Let me say first, we're not all the same. Just like Muslims, Jews, Hindus and the rest; not all Christians are the same. That isn't surprising, that's called being human. We will never all agree on anything, ever; even the fact that we'll never agree!
But how did one particular group of very loud angry people become the identifier for the whole faith. After all, if I had a nickel for every time someone has said to me that they like Jesus, but they simply can't live with "Christians" (many folks use air quotes at this point) I'd be a very wealthy woman. OK, maybe not wealthy, but I wouldn't be using a six year old laptop to type this!
Part of the issue is, of course, the morphing of the "news" from just that, to entertainment. What gets on the air today is controversy. Which is likely to cause more viewers to tune in: a ranting preacher on Fox News shouting warnings that two men being allowed to make a legal union will end society and religion as we know it; or a young woman in a clerical collar calmly pointing out that legal marriage is not the same as holy matrimony and that we're supposed to have a separation of church and state, and not everyone has a religion that forbids two men (or women) to marry. OK, that's too easy. Of course the first. Because anytime you can whip up emotion, any time you can create a boogieman, anytime you can convince people that the very things they hold sacred are under attack; you've just sold a whole lot more product.

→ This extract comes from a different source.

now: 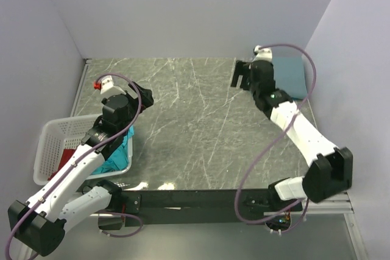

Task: Fold and stack the t-shirts
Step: Reset both grippers

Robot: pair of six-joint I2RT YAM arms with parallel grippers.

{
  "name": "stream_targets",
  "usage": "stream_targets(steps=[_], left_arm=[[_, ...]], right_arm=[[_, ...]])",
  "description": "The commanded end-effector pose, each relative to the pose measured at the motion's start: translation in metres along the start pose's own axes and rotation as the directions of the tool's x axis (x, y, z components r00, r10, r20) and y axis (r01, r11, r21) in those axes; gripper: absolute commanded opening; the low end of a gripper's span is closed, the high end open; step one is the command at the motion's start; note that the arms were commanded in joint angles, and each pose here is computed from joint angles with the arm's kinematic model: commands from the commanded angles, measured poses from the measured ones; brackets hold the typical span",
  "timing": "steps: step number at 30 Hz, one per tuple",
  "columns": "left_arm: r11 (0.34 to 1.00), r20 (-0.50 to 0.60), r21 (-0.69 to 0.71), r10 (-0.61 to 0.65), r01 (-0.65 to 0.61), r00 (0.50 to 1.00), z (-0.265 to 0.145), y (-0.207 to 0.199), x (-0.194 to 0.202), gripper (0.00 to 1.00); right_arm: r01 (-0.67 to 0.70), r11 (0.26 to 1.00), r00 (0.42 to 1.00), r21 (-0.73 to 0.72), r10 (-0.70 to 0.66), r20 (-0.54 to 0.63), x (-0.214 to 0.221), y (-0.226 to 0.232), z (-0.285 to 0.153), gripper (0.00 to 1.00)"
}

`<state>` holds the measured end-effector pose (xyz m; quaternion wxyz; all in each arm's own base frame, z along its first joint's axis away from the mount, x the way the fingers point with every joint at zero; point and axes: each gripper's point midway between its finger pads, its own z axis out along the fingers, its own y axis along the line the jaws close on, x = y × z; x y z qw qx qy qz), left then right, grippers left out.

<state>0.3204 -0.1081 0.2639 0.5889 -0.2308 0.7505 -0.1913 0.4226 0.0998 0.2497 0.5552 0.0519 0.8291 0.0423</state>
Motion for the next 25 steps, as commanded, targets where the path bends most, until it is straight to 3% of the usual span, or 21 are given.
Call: stream_targets(steps=[1,5,6,10,18,25], left_arm=[[0.999,-0.025,0.03,-0.028,0.028,0.999,-0.006,-0.002,0.006,0.99],[0.999,-0.054,0.033,-0.018,0.02,0.998,-0.007,0.001,0.016,0.98],[0.999,-0.056,0.031,-0.017,0.019,0.998,-0.007,0.002,0.017,0.98],[1.0,-0.048,0.012,-0.017,0.018,0.999,-0.008,0.007,0.016,0.99],[0.999,-0.048,0.008,-0.038,0.039,0.998,-0.012,0.012,0.019,0.99],[0.999,-0.049,0.017,-0.047,0.048,0.998,-0.015,0.011,0.017,0.98]], right_arm=[[-0.131,0.989,0.988,-0.066,0.135,0.07,-0.003,0.022,-0.038,0.91],[-0.22,0.955,0.969,-0.197,0.237,0.066,0.022,0.032,-0.081,0.91],[-0.228,0.954,0.971,-0.193,0.237,0.026,0.049,0.027,-0.081,0.91],[-0.265,0.938,0.962,-0.223,0.273,0.003,0.076,0.019,-0.1,0.92],[-0.294,0.928,0.947,-0.229,0.315,0.062,0.08,0.002,-0.121,0.93],[-0.299,0.935,0.949,-0.192,0.312,0.044,0.083,-0.001,-0.117,0.93]])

Shysters and conmen have known that long before Jesus of Nazareth walked the Earth. They tended to be the false prophets the ancient Hebrews were so keen on not falling prey to. And the truth is, the vast majority of Christians have very little time for whipping people into a frenzy. We're too busy doing the work. We're busy writing sermons (which reminds me...), stocking food pantries, answering domestic abuse hotlines, filling gas tanks for a stranded family, visiting the hospitalized and imprisoned, assuring a distraught young man that God loves him and God made him a good creation. We're busy crafting liturgy that lifts people up out of the darkness of this world and shows them the hope of what can be. We're busy reading and discussing, and studying, and praying over our living scriptures that have had a word of good news for every prior generation and still speak words of hope to us today.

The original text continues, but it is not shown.